MVs can have partition keys, order (primary) keys and setting parameters (again, like tables)
The POPULATE keyword:
- Without POPULATE = Only compute the data inserted to the table after MV creation
- With POPULATE = Compute all history data while creating the MV, but ignore new data ingested during this period
sum/uniq/max/minState() ???

Under the Hood

Distributed MV

CREATE TABLE IF NOT EXISTS dw.merchandise_point_pvuv_agg_all
ON CLUSTER sht_ck_cluster_1
AS dw.merchandise_point_pvuv_agg
ENGINE = Distributed(sht_ck_cluster_1,dw,merchandise_point_pvuv_agg,rand());

Query

SELECT
  merchandise_id,
  merchandise_abbr,
  sumMerge(pv) AS pv,
  uniqMerge(uv) AS uv,
  maxMerge(last_time) AS last_time,
  minMerge(first_time) AS first_time,
  arrayStringConcat(groupUniqArray(site_name),'|') AS site_names
FROM dw.merchandise_point_pvuv_agg_all
WHERE ts_date = today()
AND site_id IN (10030,10031,10036,10037,10038)
AND point_index = 2
GROUP BY merchandise_id,merchandise_abbr
ORDER BY pv DESC LIMIT 10;

【此处图片涉及业务数据，故删掉】

sum/uniq/max/minMerge() ???

Part II - Aggregate Function Combinators

-State

Do not return the aggregation result directly, but keeps an intermediate result (a "state") of the aggregating process
e.g. uniqState() keeps the hash table for cardinality approximation
Aggregate functions combined with -State will produce a column of type AggregateFunction(func,type)

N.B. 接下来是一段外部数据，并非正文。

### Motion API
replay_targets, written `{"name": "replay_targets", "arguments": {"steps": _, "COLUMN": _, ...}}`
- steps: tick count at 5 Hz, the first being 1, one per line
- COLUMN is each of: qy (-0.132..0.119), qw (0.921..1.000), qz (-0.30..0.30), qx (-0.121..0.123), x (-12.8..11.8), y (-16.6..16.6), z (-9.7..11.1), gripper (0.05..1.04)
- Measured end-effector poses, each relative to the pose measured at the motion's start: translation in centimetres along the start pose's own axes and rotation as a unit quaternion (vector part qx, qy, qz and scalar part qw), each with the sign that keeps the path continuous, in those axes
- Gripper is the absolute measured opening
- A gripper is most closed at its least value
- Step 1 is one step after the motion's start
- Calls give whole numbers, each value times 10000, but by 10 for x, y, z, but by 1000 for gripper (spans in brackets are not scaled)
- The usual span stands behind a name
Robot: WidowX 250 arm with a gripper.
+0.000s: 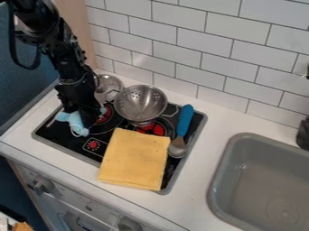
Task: Put the blue object inside the silver strainer
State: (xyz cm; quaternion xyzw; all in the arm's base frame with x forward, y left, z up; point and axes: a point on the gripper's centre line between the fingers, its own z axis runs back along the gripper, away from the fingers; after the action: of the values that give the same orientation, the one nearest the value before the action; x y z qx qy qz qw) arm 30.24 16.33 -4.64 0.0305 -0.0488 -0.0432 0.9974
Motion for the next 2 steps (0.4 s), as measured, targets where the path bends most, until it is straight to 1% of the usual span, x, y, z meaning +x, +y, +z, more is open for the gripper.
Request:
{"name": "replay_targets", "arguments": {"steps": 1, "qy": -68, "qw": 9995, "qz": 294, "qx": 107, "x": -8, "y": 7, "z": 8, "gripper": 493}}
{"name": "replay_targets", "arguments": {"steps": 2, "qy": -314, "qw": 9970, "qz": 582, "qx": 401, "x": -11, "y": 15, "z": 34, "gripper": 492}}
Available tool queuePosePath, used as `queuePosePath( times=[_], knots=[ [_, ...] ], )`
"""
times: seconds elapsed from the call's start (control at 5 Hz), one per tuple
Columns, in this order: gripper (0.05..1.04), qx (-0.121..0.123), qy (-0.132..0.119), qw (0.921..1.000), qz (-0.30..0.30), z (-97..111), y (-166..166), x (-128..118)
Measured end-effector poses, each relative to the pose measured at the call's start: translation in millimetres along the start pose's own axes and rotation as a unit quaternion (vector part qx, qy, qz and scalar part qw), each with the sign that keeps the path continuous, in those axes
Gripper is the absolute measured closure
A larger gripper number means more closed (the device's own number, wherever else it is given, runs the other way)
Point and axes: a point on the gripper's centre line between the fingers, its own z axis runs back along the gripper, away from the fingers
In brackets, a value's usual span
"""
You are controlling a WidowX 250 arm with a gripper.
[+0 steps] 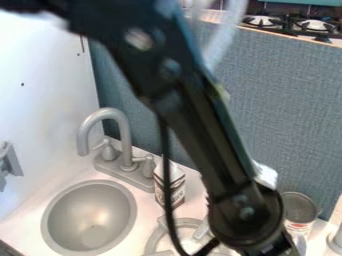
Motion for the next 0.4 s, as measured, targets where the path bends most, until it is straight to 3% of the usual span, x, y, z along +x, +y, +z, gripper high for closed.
queuePosePath(
  times=[0.4],
  knots=[
    [0.076,-0.044,-0.002,0.9983,-0.039,-3.9,-15.0,4.1]
  ],
)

AggregateFunction columns cannot be queried directly

【此处图片涉及业务数据，故删掉】

-Merge

Aggregate the intermediate results and gives out the final value
A variant '-MergeState', aggregates intermediate results to a new intermediate result (But what's the point?)

-If

Conditional aggregation
Perform multi-condition processing within one statement

SELECT
  sumIf(quantity, merchandise_abbr LIKE '%苹果%') AS apple_quantity,
  countIf(toStartOfHour(ts_date_time) = '2020-06-09 20:00:00') AS eight_oclock_sub_order_num,
  maxIf(quantity * price, coupon_money > 0) AS couponed_max_gmv
FROM ods.ms_order_done
WHERE ts_date = toDate('2020-06-09');
┌─apple_quantity─┬─eight_oclock_sub_order_num─┬─couponed_max_gmv─┐
│           1365 │                      19979 │           318000 │
└────────────────┴────────────────────────────┴──────────────────┘

-Array

Array aggregation

SELECT avgArray([33, 44, 99, 110, 220]);
┌─avgArray([33, 44, 99, 110, 220])─┐
│                            101.2 │
└──────────────────────────────────┘

-ForEach

Array aggregation by indexes (position)

SELECT sumForEach(arr)
FROM (
  SELECT 1 AS id, [3, 6, 12] AS arr
  UNION ALL
  SELECT 2 AS id, [7, 14, 7, 5] AS arr
);
┌─sumForEach(arr)─┐
│ [10,20,19,5]    │
└─────────────────┘

Part III - Using JOIN Correctly

Only consider 2-table equi-joins

Use IN When Possible

Prefer IN over JOIN when we only want to fetch data from the left table

SELECT sec_category_name,count()
FROM ods.analytics_access_log
WHERE ts_date = today() - 1
AND site_name like '长沙%'
AND merchandise_id IN (
  SELECT merchandise_id
  FROM ods.ms_order_done
  WHERE price > 10000
)
GROUP BY sec_category_name;

Put Small Table at Right

ClickHouse will utilize hash-join algorithm whenever memory is enough

Right table is always treated as build table (resides in memory), while left table is always treated as probe table
Convert to merge-join on disk when running out of memory (not as efficient as hash-join)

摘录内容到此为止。